Ce lundi 8 mai, un communiqué d'OL Group a confirmé le départ de Jean-Michel Aulas de la présidence de l'Olympique lyonnais, après plus de 35 ans à la tête d'un club qu'il a fait briller en France comme à l'international. Depuis l'annonce, les réactions des personnalités politiques lyonnaises fusent. Des politiques avec lesquels le mythique président de l'OL est toujours parvenu à travailler.
[Archive de juillet 2022 par Paul Terra] Pendant trente-cinq ans, le tout-puissant président de l’OL a toujours obtenu des maires de Lyon les arbitrages dont il avait besoin. Avec en point culminant l’OL Vallée à Décines-Charpieu, pierre angulaire de la vente du club.
À Lyon, la politique est un match qui se joue entre élus de la majorité et de l’opposition et à la fin c’est Jean-Michel Aulas qui l’emporte dès lors que l’OL s’invite à l’ordre du jour. En trente-cinq ans à la tête du club de foot, il a côtoyé six maires (Francisque Collomb, Michel Noir, Raymond Barre, Gérard Collomb, Georges Képénékian et Grégory Doucet) et autant de présidents de la Métropole de Lyon. Ils ont en commun de ne s’être jamais mis en travers de sa route.
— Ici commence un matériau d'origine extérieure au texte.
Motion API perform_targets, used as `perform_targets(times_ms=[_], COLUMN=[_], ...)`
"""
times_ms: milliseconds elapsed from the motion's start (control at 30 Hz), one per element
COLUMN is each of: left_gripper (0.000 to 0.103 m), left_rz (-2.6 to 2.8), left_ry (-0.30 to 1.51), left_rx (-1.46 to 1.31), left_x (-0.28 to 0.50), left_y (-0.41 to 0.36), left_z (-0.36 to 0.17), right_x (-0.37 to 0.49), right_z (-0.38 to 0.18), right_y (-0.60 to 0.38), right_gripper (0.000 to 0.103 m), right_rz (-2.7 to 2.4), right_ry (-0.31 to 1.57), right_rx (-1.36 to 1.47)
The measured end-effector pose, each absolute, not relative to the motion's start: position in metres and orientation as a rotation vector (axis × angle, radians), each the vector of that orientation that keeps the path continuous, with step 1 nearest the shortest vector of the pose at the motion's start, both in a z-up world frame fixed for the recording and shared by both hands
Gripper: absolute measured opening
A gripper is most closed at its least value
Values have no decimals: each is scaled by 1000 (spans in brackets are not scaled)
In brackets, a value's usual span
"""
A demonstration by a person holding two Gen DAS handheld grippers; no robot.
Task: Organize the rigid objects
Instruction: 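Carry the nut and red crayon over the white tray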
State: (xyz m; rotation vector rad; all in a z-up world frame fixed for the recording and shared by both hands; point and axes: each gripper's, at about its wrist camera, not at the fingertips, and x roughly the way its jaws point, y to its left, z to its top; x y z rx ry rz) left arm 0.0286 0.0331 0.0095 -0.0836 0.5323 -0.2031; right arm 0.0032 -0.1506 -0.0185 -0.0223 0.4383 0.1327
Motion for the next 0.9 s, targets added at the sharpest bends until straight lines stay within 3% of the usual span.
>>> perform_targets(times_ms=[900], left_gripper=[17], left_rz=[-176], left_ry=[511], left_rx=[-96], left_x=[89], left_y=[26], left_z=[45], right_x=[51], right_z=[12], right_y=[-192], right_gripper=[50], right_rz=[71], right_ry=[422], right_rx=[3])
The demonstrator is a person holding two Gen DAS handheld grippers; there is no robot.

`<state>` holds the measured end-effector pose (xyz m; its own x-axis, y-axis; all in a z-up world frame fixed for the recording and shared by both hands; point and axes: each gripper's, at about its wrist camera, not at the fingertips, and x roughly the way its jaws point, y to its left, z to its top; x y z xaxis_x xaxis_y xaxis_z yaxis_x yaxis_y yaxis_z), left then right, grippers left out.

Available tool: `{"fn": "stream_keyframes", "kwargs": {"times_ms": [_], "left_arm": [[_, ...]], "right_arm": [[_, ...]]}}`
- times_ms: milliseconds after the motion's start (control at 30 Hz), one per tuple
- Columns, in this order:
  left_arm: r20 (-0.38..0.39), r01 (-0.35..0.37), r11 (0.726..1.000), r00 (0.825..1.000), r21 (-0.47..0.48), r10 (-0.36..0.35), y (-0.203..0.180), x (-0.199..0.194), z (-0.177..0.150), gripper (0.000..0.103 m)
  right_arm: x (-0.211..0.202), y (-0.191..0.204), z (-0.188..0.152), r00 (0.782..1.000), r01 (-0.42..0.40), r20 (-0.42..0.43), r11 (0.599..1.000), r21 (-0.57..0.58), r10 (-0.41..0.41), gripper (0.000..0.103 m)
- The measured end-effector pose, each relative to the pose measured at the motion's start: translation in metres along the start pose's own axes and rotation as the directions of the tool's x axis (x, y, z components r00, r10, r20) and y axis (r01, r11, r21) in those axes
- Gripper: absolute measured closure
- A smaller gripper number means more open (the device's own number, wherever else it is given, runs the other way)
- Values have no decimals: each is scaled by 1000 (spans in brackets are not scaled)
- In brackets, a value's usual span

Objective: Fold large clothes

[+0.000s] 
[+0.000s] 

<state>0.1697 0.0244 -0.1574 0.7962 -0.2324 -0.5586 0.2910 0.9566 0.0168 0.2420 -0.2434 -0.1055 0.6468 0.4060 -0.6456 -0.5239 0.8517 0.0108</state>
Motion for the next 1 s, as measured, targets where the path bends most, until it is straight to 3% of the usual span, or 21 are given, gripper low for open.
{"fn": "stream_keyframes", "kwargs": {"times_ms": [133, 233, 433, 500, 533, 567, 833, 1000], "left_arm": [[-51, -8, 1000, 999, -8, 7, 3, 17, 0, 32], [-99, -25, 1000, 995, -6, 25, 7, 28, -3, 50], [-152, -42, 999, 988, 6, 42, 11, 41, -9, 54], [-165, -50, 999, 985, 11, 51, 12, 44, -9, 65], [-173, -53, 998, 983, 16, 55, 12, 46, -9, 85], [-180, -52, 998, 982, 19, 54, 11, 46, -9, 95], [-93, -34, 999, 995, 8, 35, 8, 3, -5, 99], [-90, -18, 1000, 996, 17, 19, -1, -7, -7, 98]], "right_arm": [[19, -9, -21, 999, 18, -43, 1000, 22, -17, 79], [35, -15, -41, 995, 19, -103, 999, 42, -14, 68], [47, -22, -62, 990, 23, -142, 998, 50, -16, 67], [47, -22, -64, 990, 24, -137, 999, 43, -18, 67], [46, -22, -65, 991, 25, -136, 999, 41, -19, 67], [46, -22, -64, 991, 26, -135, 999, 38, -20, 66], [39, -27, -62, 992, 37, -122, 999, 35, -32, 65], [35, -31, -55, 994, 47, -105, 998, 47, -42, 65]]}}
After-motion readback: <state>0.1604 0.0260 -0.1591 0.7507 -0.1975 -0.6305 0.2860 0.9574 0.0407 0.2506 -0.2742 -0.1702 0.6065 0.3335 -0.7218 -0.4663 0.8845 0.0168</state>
Au plus fort de la domination de l’OL sur la France du football, Jean-Michel Aulas a régulièrement laissé planer le doute sur ses intentions politiques. La ville bruissait de sondages qui lui seraient favorables. Une manière de maintenir les édiles sous pression. Une partition qu’il a jouée à merveille lors des municipales de 2008. Gérard Collomb, maire sortant qui pense alors avoir conquis la ville par effraction, est opposé à Dominique Perben, député UMP et ancien ministre de la Justice. Jean-Michel Aulas rêve à l’époque d’un grand stade qui propulserait l’OL parmi les grands d’Europe sur le modèle d’un Bayern Munich au stade flambant neuf. Il va profiter de la lutte que se livrent les deux candidats pour pousser son avantage. Il obtient de Gérard Collomb le soutien pour son projet alors que le maire de Lyon s’était jusque-là opposé à un déménagement du stade de Gerland rénové pour la coupe du monde 1998. Dominique Perben n’aura jamais le coup de pouce qu’il espérait du tout-puissant président de l’OL.
Pressions
La droite lyonnaise n’a à aucun moment réussi à arrimer Jean-Michel Aulas qui expliquait pourtant que sa “tendance politique naturelle était plutôt portée vers cette sensibilité”. Alors que Michel Havard et Emmanuel Hamelin mettaient la pression au début des années 2010 pour que le stade de Gerland ne soit pas abandonné et que Gérard Collomb ne parvenait pas à sortir le projet décinois du bourbier administratif, Jean-Michel Aulas s’était fait menaçant : “Si ça continue, je vais être obligé de faire de la politique, et là ça ne va pas être triste.” Une menace qu’il n’aura pas besoin de mettre à exécution. Grâce à l’intervention de Nicolas Sarkozy et à l’obtention de l’Euro 2016, l’OL Land est reconnu d’utilité publique à Décines-Charpieu et le projet décolle.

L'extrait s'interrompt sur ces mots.